El morsa se destaca para mí menos como un token de almacenamiento y más como un comercio de infraestructura silenciosa que monta la curva de rendimiento de Sui. Cuando rastreo WAL en la cadena, la señal no son los picos de volumen, es el comportamiento de participación. La oferta sigue siendo estacionada por participantes que parecen constructores y fondos de infraestructura temprana, no dinero rápido persiguiendo impulso.

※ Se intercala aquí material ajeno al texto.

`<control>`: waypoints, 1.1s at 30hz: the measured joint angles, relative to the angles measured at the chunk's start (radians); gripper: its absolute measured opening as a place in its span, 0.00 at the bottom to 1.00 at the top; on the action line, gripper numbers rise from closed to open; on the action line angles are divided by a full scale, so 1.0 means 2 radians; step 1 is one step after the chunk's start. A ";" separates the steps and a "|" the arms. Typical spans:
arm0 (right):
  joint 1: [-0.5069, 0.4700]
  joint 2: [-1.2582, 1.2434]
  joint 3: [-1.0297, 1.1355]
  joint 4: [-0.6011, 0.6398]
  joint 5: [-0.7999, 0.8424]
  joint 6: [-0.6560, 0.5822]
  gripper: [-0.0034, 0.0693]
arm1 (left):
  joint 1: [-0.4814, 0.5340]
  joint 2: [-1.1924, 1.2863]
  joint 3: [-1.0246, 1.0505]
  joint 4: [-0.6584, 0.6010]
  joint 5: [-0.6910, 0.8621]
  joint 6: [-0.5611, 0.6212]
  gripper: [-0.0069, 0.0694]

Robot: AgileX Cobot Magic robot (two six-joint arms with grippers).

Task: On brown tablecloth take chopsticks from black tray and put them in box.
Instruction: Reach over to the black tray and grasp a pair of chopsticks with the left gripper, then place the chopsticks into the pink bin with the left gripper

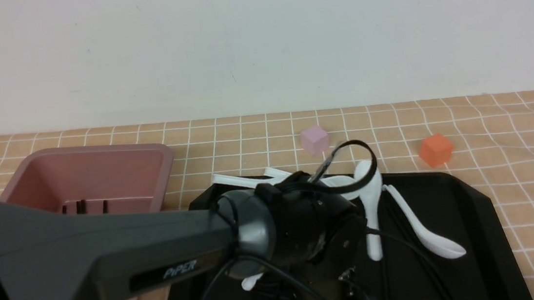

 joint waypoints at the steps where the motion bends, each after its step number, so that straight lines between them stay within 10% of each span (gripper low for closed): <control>1: 0.000 0.000 0.000 0.000 0.000 0.000 0.38 | 0.000 0.000 0.000 -0.002 0.001 -0.001 0.24; 19: 0.000 0.000 0.000 0.000 0.000 0.000 0.38 | 0.009 -0.200 0.001 -0.014 0.061 -0.003 0.24; 33: 0.000 0.000 0.000 0.000 0.000 0.000 0.38 | 0.296 -0.312 0.151 0.023 0.133 0.042 0.24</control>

La arquitectura basada en blobs importa económicamente. A medida que el uso real de datos crece, los costos de los nodos no aumentan al mismo ritmo, lo que crea una sutil ventaja de eficiencia que la mayoría de los mercados no valorarán temprano. Ahí es donde generalmente viven las malas valoraciones.
La liquidez cuenta otra historia. La profundidad de WAL tiende a mejorar alrededor de los lanzamientos nativos de Sui, insinuando una rotación de capital hacia capas fundamentales en lugar de aplicaciones. Ese es un comportamiento clásico de rotación tardía.
La verdadera variable es la ejecución. Si la adopción de herramientas se acelera, la oferta de WAL se ajusta estructuralmente. Si se estanca, estás sosteniendo tiempo, no hype.